**WHAT THIS TASK INVOLVES**
Give back the whole listing word for word and skip each picture.

-------- DATA SECTION --------

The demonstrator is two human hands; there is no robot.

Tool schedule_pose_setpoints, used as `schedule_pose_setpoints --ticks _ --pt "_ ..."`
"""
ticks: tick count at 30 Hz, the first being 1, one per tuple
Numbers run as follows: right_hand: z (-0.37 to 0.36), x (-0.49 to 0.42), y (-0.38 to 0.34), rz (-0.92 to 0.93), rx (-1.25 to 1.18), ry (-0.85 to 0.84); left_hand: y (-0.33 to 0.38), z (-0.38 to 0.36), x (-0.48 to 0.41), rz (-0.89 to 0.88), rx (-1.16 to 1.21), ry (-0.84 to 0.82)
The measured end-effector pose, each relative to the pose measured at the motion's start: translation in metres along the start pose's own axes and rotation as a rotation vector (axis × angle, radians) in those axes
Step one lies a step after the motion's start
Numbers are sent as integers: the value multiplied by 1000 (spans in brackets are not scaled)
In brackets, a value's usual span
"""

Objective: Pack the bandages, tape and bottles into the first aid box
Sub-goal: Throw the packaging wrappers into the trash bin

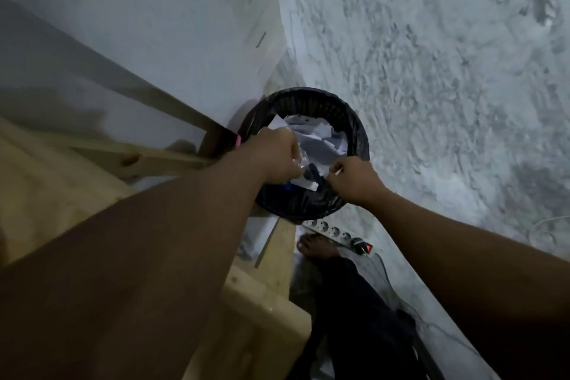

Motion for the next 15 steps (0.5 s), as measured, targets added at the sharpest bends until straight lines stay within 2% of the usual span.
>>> schedule_pose_setpoints --ticks 7,11,15 --pt "28 19 -11 28 -1 59 8 13 21 39 -1 -26" --pt "37 44 -29 38 -4 73 18 27 52 35 23 21" --pt "49 80 -63 132 16 92 33 52 95 14 30 86"
Point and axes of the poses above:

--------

**WRITTEN RESPONSE**
The demonstrator is two human hands; there is no robot.

Tool schedule_pose_setpoints, used as `schedule_pose_setpoints --ticks _ --pt "_ ..."`
"""
ticks: tick count at 30 Hz, the first being 1, one per tuple
Numbers run as follows: right_hand: z (-0.37 to 0.36), x (-0.49 to 0.42), y (-0.38 to 0.34), rz (-0.92 to 0.93), rx (-1.25 to 1.18), ry (-0.85 to 0.84); left_hand: y (-0.33 to 0.38), z (-0.38 to 0.36), x (-0.48 to 0.41), rz (-0.89 to 0.88), rx (-1.16 to 1.21), ry (-0.84 to 0.82)
The measured end-effector pose, each relative to the pose measured at the motion's start: translation in metres along the start pose's own axes and rotation as a rotation vector (axis × angle, radians) in those axes
Step one lies a step after the motion's start
Numbers are sent as integers: the value multiplied by 1000 (spans in brackets are not scaled)
In brackets, a value's usual span
"""

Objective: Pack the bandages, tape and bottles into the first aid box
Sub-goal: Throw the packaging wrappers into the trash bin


Motion for the next 15 steps (0.5 s), as measured, targets added at the sharpest bends until straight lines stay within 2% of the usual span.
>>> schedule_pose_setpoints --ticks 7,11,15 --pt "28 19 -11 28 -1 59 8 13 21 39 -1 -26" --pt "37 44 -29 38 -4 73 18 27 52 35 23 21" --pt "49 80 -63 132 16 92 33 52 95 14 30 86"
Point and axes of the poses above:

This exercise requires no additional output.